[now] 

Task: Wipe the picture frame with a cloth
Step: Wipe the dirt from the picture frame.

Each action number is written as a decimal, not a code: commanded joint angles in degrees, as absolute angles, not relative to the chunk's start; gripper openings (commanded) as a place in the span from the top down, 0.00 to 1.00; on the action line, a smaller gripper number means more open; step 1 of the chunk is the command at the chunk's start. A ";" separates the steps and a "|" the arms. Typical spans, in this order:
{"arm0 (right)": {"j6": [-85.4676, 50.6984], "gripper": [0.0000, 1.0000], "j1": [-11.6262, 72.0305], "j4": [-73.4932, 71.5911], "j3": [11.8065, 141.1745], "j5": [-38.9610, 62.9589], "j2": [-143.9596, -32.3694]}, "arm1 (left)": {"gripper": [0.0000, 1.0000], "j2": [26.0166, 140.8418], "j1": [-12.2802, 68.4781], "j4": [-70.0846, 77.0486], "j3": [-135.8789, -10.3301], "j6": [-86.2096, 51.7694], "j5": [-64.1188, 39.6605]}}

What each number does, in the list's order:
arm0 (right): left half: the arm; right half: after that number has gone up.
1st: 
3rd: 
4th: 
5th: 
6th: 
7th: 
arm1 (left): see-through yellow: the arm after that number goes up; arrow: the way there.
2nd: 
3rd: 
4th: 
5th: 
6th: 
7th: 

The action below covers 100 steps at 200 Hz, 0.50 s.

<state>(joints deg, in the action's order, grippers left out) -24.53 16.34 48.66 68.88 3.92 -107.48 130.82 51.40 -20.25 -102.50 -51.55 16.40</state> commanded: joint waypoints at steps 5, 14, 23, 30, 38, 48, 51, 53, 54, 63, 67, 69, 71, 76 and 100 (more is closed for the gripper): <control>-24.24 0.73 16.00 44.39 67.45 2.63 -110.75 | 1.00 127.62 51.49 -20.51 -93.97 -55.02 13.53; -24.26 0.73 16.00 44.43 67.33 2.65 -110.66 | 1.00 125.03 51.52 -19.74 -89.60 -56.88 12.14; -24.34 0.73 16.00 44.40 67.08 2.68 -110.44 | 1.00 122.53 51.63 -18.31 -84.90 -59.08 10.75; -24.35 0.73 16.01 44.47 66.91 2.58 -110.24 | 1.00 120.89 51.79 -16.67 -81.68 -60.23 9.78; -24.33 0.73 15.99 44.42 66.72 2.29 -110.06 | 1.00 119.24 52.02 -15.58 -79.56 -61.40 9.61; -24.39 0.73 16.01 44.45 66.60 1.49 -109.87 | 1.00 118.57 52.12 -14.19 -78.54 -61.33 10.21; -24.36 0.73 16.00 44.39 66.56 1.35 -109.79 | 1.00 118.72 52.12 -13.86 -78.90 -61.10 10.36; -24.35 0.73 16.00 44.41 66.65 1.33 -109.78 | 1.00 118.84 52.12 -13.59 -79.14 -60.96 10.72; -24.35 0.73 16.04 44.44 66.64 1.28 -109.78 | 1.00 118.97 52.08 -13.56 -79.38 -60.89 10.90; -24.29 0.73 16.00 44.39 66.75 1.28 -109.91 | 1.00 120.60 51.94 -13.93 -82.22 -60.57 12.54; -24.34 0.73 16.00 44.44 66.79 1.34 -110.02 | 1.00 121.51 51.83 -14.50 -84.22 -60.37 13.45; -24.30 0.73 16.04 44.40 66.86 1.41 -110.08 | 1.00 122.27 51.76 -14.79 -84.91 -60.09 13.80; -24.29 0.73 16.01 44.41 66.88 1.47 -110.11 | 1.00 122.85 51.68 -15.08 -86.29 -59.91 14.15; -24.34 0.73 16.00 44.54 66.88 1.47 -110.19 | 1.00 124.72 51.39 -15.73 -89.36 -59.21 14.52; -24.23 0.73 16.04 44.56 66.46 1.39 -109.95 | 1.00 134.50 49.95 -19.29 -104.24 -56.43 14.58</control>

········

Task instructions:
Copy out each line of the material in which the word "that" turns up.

Reply:
arm0 (right): left half: the arm; right half: after that number has gone up.
arm1 (left): see-through yellow: the arm after that number goes up; arrow: the way there.

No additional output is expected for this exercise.